> WHAT TO PRODUCE:
Scan the listing below for the string "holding" and copy each line where it turns up.

+ + + + + + +

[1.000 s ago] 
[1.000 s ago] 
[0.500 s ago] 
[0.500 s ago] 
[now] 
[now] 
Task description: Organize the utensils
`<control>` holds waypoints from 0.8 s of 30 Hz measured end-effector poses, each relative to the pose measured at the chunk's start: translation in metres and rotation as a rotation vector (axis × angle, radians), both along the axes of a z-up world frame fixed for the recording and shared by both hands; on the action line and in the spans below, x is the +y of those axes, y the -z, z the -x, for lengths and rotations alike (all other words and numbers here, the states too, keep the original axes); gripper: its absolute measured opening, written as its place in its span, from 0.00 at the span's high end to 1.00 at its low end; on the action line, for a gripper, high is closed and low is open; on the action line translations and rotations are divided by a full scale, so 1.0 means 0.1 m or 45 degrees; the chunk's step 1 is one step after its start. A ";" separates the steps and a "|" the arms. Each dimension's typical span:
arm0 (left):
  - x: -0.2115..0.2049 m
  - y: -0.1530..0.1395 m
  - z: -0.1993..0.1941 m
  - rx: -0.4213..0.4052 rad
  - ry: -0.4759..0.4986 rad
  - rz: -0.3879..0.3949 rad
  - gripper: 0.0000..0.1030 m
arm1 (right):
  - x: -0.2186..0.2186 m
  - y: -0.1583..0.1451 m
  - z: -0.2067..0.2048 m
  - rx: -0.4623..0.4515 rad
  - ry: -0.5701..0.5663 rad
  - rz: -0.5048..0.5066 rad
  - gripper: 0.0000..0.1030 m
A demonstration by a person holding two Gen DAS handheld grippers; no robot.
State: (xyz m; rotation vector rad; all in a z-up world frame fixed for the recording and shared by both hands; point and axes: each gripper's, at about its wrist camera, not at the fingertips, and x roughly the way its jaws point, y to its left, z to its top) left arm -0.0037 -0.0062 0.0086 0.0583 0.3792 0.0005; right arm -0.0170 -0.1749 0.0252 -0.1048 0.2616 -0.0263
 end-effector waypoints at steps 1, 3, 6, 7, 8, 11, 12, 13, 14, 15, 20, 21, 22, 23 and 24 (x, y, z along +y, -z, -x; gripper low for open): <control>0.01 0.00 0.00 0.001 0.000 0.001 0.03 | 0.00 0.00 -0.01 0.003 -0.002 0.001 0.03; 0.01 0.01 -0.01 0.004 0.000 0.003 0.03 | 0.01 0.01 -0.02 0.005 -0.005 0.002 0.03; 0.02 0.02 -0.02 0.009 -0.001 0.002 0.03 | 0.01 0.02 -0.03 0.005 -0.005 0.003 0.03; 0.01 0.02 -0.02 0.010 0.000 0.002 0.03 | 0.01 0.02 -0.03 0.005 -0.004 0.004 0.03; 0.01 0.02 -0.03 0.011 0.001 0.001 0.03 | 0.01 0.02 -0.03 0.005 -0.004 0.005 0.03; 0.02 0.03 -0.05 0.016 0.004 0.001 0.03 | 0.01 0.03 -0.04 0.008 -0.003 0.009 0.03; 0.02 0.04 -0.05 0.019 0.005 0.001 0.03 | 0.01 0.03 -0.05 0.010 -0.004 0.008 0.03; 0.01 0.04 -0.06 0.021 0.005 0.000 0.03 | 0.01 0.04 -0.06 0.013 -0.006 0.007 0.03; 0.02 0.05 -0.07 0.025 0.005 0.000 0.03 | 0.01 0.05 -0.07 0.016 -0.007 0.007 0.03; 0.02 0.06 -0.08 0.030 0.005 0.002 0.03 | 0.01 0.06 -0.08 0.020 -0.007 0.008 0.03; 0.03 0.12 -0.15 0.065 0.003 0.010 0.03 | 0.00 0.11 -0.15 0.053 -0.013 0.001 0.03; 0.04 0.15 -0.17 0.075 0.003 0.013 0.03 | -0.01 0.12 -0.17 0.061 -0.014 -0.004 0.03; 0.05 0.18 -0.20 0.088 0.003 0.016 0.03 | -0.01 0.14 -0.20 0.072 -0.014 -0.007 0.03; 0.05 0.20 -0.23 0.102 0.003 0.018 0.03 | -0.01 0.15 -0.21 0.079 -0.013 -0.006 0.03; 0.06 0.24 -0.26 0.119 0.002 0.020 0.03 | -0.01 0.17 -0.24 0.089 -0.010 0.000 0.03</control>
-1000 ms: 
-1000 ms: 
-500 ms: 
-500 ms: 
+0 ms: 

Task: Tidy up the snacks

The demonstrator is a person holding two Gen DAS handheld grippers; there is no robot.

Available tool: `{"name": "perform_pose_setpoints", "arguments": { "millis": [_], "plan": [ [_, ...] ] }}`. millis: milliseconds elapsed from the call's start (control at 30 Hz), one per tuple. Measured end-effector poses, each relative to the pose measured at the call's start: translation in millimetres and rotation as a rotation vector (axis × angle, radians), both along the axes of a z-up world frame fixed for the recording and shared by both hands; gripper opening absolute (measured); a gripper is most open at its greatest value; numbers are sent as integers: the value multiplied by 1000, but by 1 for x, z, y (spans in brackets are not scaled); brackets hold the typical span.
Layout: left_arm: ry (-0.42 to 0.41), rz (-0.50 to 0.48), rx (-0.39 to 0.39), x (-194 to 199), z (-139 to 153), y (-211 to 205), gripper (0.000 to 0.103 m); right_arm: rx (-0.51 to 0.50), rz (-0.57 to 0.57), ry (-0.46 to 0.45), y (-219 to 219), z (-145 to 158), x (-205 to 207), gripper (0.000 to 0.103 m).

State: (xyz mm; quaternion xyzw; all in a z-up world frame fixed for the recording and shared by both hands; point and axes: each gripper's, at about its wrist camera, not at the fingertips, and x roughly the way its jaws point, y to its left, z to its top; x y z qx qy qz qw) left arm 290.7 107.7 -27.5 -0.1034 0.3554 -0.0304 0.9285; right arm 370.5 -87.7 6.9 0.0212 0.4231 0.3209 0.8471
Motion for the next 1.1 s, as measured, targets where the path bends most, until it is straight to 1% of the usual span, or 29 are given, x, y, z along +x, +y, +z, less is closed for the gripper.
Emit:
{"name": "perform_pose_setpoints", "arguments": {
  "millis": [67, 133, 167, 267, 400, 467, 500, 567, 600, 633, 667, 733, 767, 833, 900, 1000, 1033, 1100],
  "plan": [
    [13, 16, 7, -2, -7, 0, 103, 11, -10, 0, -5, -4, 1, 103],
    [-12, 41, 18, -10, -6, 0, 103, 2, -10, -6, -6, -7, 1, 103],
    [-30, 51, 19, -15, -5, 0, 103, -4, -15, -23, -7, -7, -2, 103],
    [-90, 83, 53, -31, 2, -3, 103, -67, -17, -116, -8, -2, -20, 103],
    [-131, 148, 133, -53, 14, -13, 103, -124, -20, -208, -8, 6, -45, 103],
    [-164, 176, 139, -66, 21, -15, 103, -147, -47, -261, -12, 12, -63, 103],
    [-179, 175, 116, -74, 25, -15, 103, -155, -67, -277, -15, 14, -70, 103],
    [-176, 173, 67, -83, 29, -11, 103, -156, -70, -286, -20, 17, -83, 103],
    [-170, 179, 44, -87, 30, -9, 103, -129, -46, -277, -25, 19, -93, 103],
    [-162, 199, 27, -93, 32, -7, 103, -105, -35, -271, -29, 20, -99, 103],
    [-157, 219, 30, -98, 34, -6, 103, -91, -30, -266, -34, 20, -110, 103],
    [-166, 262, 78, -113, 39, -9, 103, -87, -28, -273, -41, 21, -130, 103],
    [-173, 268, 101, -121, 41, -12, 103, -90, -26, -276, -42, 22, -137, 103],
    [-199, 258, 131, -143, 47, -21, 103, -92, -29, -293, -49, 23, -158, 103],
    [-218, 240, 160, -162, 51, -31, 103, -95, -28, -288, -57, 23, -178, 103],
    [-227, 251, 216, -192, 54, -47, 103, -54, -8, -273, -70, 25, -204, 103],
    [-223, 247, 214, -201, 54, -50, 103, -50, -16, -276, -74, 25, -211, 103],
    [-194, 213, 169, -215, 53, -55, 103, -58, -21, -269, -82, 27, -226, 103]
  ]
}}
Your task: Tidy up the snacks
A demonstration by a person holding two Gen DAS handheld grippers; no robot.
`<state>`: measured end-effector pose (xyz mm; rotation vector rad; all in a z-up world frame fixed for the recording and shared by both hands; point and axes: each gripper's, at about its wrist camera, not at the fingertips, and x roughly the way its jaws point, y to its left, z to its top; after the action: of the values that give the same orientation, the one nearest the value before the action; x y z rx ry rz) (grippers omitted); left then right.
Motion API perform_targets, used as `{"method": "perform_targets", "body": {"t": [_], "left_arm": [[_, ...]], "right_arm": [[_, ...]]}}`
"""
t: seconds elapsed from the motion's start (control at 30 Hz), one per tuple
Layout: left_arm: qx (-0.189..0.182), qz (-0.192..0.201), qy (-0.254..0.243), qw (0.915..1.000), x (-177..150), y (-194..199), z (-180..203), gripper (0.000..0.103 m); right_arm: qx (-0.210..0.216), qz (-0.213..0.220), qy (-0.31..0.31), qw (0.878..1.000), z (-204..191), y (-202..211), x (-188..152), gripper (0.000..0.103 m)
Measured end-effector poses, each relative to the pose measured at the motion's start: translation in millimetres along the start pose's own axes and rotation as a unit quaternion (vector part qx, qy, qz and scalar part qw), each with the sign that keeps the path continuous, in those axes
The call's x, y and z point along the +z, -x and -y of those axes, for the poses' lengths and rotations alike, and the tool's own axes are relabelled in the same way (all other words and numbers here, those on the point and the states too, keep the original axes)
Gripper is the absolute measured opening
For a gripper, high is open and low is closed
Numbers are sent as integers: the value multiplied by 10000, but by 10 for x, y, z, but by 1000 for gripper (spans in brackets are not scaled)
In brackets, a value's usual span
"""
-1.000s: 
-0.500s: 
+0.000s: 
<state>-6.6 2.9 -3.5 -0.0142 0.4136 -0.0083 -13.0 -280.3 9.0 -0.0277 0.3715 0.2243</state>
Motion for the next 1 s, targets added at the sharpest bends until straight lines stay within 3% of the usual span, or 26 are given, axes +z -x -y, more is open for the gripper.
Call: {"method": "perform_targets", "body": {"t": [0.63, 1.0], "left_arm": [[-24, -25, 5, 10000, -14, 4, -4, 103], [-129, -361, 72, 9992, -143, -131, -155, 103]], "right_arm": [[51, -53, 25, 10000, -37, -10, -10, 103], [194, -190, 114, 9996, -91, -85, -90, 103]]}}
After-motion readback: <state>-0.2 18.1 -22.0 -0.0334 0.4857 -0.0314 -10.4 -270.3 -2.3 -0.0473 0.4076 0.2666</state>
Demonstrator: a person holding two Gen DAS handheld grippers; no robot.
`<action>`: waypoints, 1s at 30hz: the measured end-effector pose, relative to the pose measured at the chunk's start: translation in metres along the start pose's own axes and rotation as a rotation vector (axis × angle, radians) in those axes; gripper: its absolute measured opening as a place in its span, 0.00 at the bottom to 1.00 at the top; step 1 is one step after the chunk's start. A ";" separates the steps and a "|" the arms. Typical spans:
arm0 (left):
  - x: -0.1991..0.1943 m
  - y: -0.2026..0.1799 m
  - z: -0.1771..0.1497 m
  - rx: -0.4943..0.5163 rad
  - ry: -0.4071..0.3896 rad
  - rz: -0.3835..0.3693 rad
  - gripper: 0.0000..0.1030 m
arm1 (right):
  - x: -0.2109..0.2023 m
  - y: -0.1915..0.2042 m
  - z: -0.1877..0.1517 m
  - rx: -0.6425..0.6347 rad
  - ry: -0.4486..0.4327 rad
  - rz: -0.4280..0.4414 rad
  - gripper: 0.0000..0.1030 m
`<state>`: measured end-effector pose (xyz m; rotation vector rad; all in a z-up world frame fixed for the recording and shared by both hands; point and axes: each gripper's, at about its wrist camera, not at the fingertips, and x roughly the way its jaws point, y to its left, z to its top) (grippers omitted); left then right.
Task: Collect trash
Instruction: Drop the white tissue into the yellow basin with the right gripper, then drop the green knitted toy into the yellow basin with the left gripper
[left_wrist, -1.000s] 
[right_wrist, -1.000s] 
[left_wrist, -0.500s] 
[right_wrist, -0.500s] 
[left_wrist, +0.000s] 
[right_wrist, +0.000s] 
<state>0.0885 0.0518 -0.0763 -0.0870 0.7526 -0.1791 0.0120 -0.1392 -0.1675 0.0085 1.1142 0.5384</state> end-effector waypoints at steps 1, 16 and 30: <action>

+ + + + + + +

> EXERCISE ANSWER:
A demonstration by a person holding two Gen DAS handheld grippers; no robot.
The demonstrator is a person holding two Gen DAS handheld grippers; there is no robot.
A demonstration by a person holding two Gen DAS handheld grippers; no robot.
Demonstrator: a person holding two Gen DAS handheld grippers; no robot.

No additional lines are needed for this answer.